Return precisely the opening lines of the listing below, ending with the line that contains "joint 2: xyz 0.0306".

- _Dataset extract_:
■ ■ ■ ■ ■ ■ ■

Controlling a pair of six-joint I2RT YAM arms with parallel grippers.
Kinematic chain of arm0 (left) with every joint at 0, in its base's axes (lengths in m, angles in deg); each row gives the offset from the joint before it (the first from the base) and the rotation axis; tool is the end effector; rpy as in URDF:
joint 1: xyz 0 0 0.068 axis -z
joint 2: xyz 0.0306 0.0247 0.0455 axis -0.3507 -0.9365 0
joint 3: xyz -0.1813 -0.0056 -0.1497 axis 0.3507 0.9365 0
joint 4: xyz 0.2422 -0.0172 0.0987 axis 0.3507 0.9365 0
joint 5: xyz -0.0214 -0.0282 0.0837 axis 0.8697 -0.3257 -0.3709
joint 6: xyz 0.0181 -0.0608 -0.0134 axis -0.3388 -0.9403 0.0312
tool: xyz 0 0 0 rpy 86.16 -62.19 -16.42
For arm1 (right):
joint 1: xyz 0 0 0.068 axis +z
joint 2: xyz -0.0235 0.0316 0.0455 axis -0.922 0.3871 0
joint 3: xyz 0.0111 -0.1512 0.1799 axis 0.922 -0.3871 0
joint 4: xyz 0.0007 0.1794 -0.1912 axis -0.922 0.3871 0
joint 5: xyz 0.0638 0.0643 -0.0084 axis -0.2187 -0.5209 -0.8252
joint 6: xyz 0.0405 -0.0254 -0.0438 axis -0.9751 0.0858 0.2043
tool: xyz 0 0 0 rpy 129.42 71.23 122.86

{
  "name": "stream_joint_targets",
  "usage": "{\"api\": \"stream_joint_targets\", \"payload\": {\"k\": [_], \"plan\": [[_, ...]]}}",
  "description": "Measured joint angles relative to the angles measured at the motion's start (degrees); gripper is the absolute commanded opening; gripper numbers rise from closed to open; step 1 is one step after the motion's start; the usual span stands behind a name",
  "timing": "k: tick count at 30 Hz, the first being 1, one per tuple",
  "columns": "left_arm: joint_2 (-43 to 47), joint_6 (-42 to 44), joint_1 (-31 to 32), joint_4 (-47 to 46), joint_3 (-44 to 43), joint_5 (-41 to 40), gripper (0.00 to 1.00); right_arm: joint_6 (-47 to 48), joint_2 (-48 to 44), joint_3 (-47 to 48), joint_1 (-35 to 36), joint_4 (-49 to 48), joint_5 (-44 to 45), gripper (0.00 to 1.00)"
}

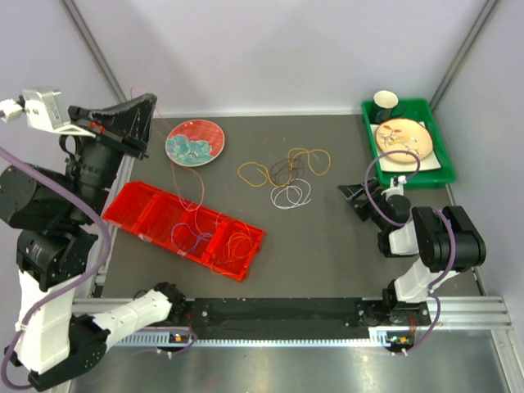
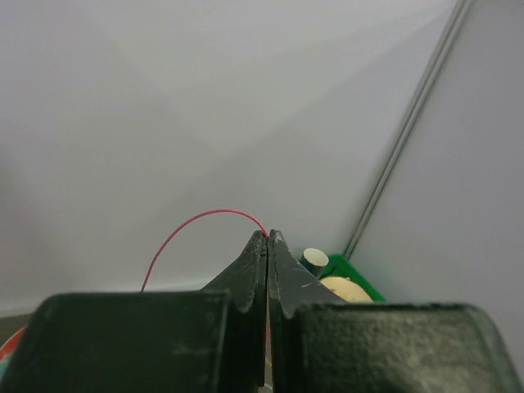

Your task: Untangle the cables

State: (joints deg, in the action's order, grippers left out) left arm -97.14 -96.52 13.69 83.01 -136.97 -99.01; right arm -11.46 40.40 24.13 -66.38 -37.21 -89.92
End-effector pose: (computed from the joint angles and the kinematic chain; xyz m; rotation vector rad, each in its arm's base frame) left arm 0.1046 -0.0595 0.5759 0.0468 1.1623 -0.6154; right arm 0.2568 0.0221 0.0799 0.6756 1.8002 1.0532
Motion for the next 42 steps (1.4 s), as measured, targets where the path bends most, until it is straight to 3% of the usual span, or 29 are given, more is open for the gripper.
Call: {"api": "stream_joint_targets", "payload": {"k": [12,24,42], "plan": [[6.1,-2.3,0.0,4.8,8.0,-9.2,0.0,0.0,0.0,0.0,0.0,0.0,0.0,0.99],[10.4,-9.6,0.0,11.5,22.8,-14.1,0.0,0.0,0.0,0.4,0.0,-0.4,0.0,0.99],[15.8,-20.6,0.0,18.2,37.2,-12.5,0.0,-0.1,0.0,0.4,0.0,-0.4,0.0,0.99]]}}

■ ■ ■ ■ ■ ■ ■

- _Completed task_:
Controlling a pair of six-joint I2RT YAM arms with parallel grippers.
Kinematic chain of arm0 (left) with every joint at 0, in its base's axes (lengths in m, angles in deg); each row gives the offset from the joint before it (the first from the base) and the rotation axis; tool is the end effector; rpy as in URDF:
joint 1: xyz 0 0 0.068 axis -z
joint 2: xyz 0.0306 0.0247 0.0455 axis -0.3507 -0.9365 0

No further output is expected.